Luchar activamente contra la ignorancia
Para debilitar los hábitos automatizados del ego, el doctor recomienda un trabajo de estimulación intelectual y consciente diario:
• Estudio y Lectura: Dedicar tiempo a comprender cómo funcionamos a nivel energético, analizando textos de filosofías antiguas o ciencia de vanguardia.
• Ayudar a despertar conciencias: Compartir el conocimiento y apoyar a otros en sus procesos de transición o sufrimiento ayuda a mantener la propia mente sintonizada en una frecuencia elevada.
El Dr. Manuel Sans Segarra argumenta que calificar una ECM como "alucinación" es un error clínico. Como médico cirujano, fundamenta esta postura comparando los criterios científicos, fisiológicos y psiquiátricos de ambas vivencias mediante cuatro diferencias objetivas fundamentales:
Estructura narrativa: Lógica frente a caos
• En la alucinación (anoxia o fármacos): Cuando el cerebro padece falta de oxígeno (anoxia) o está bajo los efectos de drogas (como la ketamina o el DMT), la corteza cerebral genera imágenes caóticas. El relato del paciente es desorganizado, absurdo, fragmentado y carece de hilo conductor.

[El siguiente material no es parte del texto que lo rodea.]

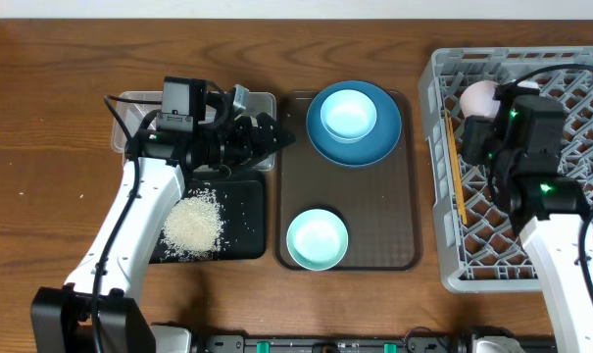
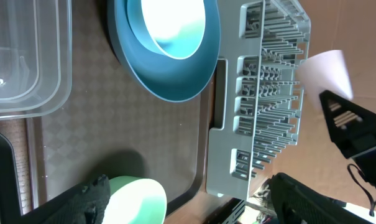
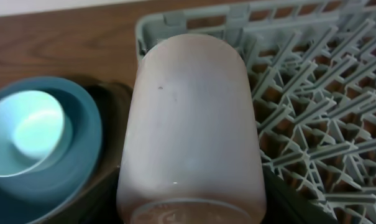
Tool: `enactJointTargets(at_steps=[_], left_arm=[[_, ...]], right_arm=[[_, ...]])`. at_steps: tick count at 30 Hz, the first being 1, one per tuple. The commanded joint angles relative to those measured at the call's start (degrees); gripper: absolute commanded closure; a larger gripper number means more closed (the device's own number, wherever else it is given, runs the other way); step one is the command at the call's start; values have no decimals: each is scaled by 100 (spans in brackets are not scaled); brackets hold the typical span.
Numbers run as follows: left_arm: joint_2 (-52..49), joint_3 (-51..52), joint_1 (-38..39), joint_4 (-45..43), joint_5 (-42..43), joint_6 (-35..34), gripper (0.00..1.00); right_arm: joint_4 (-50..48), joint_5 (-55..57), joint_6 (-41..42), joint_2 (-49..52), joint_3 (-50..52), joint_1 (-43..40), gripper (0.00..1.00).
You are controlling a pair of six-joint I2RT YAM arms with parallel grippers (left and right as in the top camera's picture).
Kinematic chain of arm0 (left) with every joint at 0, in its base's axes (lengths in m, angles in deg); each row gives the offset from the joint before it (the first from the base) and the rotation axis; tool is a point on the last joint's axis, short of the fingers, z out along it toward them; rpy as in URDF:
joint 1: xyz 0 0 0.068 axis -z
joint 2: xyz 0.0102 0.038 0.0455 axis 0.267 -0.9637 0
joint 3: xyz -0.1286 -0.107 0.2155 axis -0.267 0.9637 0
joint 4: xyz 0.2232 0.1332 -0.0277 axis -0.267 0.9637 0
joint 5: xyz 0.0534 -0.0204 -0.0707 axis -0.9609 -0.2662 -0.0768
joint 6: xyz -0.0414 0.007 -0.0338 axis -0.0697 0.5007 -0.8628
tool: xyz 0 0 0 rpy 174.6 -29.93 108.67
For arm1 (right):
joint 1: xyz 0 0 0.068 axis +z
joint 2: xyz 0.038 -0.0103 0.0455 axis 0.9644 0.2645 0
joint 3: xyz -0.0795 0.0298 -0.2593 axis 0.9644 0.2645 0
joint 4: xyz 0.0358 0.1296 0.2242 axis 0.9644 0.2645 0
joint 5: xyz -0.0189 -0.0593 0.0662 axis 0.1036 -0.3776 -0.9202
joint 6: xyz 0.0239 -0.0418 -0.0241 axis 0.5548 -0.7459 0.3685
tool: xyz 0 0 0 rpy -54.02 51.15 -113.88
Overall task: Sort waste into correct bins and load items into the dishwasher rack
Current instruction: 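Carry the cup with the right gripper and place it in the grey rack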
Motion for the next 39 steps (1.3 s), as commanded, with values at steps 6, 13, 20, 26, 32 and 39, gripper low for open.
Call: enactJointTargets(at_steps=[6,13,20,26,32,39], left_arm=[[4,-28,-9,0,-35,74,10],[4,-28,-9,0,-35,74,7],[4,-28,-9,0,-35,74,7],[4,-28,-9,-2,-35,74,7],[4,-28,-9,-2,-35,74,6],[4,-28,-9,0,-35,74,6]], right_arm=[[-140,205,101,466,-52,-28,65],[-201,210,83,745,-52,-37,65],[-240,232,83,994,-52,-42,65],[-249,354,83,1040,-52,-48,64],[-251,352,85,1040,-52,-48,64],[-251,304,85,1045,-52,-46,64]])
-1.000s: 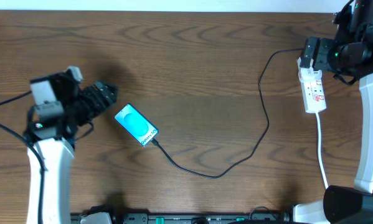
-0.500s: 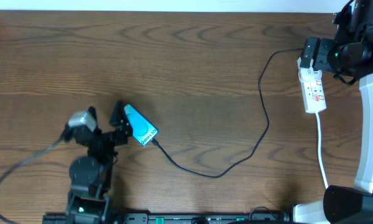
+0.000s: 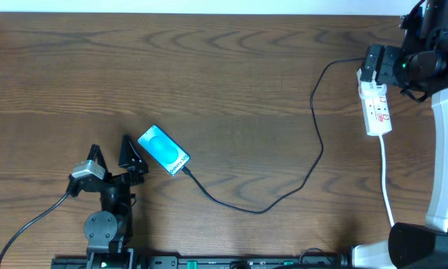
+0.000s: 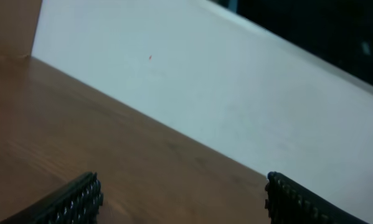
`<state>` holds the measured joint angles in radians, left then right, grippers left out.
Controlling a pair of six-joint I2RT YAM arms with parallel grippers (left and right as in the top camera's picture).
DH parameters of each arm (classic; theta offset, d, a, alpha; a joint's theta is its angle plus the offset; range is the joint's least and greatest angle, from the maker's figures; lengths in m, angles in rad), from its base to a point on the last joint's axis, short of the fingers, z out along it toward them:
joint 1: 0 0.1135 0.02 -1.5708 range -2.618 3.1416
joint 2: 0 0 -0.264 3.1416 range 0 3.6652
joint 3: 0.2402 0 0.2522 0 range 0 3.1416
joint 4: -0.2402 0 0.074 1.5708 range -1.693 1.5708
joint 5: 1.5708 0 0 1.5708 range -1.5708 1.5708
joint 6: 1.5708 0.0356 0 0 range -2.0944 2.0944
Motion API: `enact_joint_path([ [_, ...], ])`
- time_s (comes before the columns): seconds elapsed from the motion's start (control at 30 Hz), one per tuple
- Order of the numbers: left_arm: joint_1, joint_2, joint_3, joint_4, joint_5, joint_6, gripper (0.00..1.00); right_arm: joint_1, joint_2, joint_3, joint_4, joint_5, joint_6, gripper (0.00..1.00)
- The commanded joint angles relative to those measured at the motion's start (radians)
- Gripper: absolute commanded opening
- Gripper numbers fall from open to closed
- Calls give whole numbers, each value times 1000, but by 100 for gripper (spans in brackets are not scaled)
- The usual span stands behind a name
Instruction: Plug charger to phone and switch on socket
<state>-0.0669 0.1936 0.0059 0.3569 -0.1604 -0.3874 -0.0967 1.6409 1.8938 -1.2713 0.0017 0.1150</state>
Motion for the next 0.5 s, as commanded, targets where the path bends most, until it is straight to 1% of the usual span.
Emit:
enact_joint_path([
  [0.0, 5, -48, -1, -48, -10, 14, 83, 5, -6, 3, -2, 15, 11, 99],
  [0.2, 5, -134, -1, -176, -17, 14, 83, 5, -6, 3, -2, 14, 11, 99],
  [0.33, 9, -143, -1, -233, -17, 13, 83, 5, -6, 3, -2, 15, 11, 99],
  [0.47, 12, -179, -1, -322, -16, 13, 83, 5, -6, 3, -2, 15, 11, 99],
])
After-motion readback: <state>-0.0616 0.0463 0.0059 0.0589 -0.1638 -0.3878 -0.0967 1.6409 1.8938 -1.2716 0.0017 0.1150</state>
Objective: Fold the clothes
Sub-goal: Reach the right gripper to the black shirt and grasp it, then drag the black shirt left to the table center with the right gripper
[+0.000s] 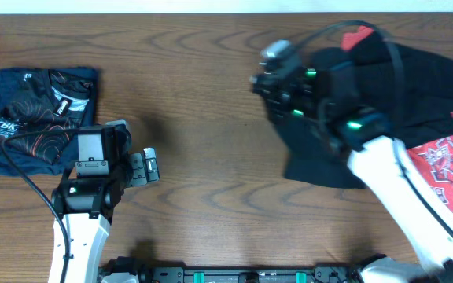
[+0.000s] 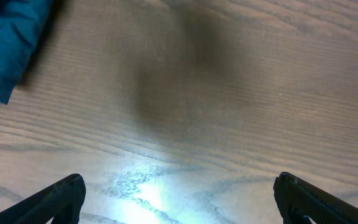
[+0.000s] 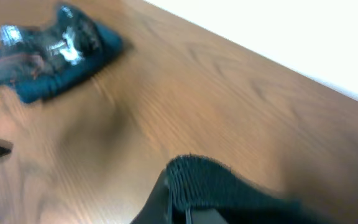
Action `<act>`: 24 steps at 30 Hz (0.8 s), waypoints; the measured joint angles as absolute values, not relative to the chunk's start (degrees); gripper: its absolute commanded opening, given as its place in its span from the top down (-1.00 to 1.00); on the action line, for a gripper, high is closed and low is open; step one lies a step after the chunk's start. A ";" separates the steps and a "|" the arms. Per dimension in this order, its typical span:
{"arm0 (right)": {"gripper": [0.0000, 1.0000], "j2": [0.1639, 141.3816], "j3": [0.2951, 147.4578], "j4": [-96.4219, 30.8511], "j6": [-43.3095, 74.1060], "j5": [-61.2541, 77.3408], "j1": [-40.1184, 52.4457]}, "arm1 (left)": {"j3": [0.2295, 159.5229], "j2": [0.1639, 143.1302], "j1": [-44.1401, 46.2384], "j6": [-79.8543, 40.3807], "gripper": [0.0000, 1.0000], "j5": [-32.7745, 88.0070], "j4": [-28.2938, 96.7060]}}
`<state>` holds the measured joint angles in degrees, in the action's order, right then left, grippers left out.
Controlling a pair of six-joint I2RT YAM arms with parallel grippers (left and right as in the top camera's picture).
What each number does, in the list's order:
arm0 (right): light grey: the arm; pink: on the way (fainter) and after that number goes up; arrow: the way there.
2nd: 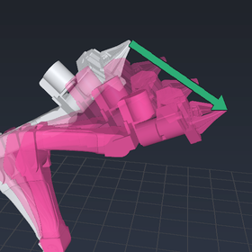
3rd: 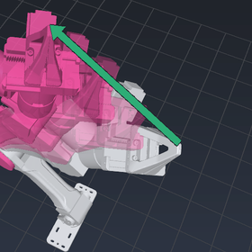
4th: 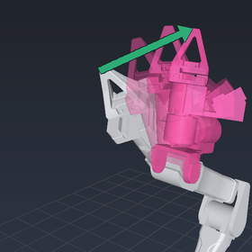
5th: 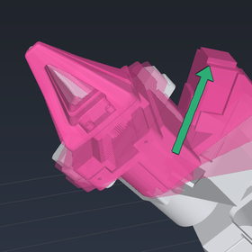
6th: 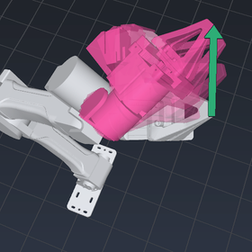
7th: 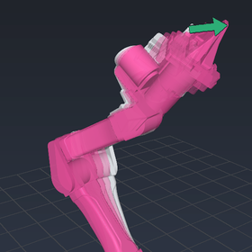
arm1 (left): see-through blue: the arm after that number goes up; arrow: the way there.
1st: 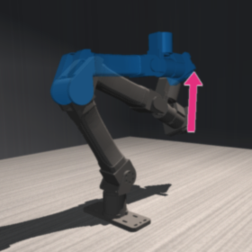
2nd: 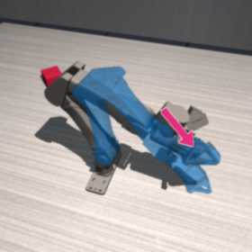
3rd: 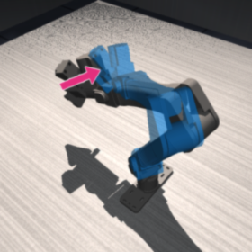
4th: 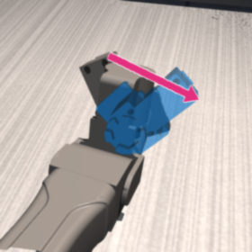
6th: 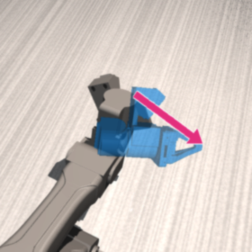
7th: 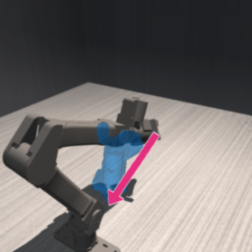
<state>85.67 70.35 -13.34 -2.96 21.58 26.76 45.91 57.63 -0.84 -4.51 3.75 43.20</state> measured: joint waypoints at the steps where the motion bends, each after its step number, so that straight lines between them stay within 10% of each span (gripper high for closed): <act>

• En la ECM: A pesar de ocurrir con un electroencefalograma plano (cero actividad cerebral), la experiencia es altamente lógica, coherente y estructurada. El paciente narra una secuencia cronológica perfecta de hechos (desprendimiento, túnel, revisión de vida), manteniendo una lucidez que supera la de la vigilia ordinaria.
Contenido de la vivencia: Patrón universal frente a delirio individual
• En la alucinación: Cada brote psicótico o alucinación química es estrictamente personal y depende de los miedos, la cultura o la biografía del individuo. Las alucinaciones de dos pacientes nunca son iguales.
• En la ECM: Existe una repetición de ítems idénticos a nivel mundial. No importa la edad, la cultura, el idioma o la religión del paciente; todos describen exactamente las mismas fases. Las variaciones entre testimonios son meros matices lingüísticos, pero el concepto y la secuencia son universales.
Permanencia en la memoria: Recuerdo nítido frente al olvido
• En la alucinación: Al recuperar la estabilidad metabólica, los delirios químicos tienden a desdibujarse rápidamente de la memoria. Además, clínicamente se observa que el paciente suele sentir vergüenza o rechazo al recordarlos y prefiere no hablar de ellos.
• En la ECM: El recuerdo permanece intacto, con una nitidez absoluta durante décadas. El doctor explica que incluso con el paso de los años, los pacientes recuerdan los detalles de su ECM con mayor viveza y precisión que cualquier otro evento ordinario de su vida, sin experimentar confusión ni distorsión temporal.
El impacto existencial posterior
• En la alucinación: Una vez que termina el efecto del fármaco o se estabiliza la patología médica, el individuo regresa a su vida cotidiana y conserva exactamente la misma personalidad, ego y escala de valores previos.
• En la ECM: Produce una metamorfosis psicológica total e irreversible. No existe ningún fármaco ni delirio clínico capaz de erradicar de golpe el miedo a la muerte, disolver el ego o transformar a una persona egoísta en alguien puramente altruista de la noche a la mañana, como sí ocurre tras una ECM.
Para el Dr. Sans Segarra, el hecho de que personas que no sabían absolutamente nada sobre estos fenómenos describan exactamente los mismos hechos con rigor milimétrico demuestra que no se trata de un fallo biológico del cerebro moribundo, sino de la desconexión temporal de la Supraconciencia.